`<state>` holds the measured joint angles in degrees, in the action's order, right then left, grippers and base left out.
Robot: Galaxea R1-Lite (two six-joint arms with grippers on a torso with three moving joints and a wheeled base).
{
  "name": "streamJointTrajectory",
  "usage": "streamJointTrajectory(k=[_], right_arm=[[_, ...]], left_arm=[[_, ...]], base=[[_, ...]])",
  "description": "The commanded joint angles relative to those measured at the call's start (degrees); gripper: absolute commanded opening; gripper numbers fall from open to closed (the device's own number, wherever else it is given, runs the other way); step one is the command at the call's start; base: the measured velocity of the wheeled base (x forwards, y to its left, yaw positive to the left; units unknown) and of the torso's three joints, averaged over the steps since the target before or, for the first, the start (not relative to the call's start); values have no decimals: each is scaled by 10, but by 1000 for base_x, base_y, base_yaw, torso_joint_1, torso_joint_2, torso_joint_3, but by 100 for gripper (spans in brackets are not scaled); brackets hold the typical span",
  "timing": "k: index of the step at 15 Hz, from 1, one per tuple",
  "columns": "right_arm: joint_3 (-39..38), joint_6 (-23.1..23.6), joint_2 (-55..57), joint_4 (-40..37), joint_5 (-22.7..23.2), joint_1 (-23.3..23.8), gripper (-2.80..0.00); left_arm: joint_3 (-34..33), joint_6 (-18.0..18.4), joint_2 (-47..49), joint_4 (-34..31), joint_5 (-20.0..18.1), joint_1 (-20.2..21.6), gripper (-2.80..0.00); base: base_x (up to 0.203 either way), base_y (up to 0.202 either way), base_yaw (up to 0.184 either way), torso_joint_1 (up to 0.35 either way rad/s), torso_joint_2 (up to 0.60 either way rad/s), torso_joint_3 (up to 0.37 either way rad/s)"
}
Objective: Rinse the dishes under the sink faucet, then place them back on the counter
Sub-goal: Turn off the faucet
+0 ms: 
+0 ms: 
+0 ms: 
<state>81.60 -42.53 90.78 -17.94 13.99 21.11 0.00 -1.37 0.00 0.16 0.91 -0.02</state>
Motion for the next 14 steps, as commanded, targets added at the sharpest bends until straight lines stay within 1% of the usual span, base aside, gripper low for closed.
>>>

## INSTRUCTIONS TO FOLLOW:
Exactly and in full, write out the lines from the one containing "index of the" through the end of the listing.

## THE COMPLETED TASK:
  "timing": "k: index of the step at 15 Hz, from 1, one per tuple",
  "columns": "right_arm: joint_3 (-39..38), joint_6 (-23.1..23.6), joint_2 (-55..57), joint_4 (-40..37), joint_5 (-22.7..23.2), joint_1 (-23.3..23.8), gripper (-2.80..0.00); left_arm: joint_3 (-34..33), joint_6 (-18.0..18.4), joint_2 (-47..49), joint_4 (-34..31), joint_5 (-20.0..18.1), joint_1 (-20.2..21.6), gripper (-2.80..0.00); base: base_x (up to 0.203 either way), base_y (up to 0.202 either way), base_yaw (up to 0.184 either way), torso_joint_1 (up to 0.35 either way rad/s), torso_joint_2 (up to 0.60 either way rad/s), torso_joint_3 (up to 0.37 either way rad/s)"
}
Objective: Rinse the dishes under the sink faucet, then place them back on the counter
Sub-goal: Turn off the faucet
+0 ms: 
+0 ms: 
+0 ms: 
<state>81.60 -42.53 90.78 -17.94 13.99 21.11 0.00 -1.37 0.00 0.16 0.91 -0.02</state>
Motion for the next 14 steps, as commanded, targets added at the sharpest bends until straight lines stay within 1% of the usual span, base aside, gripper low for closed.
>>>

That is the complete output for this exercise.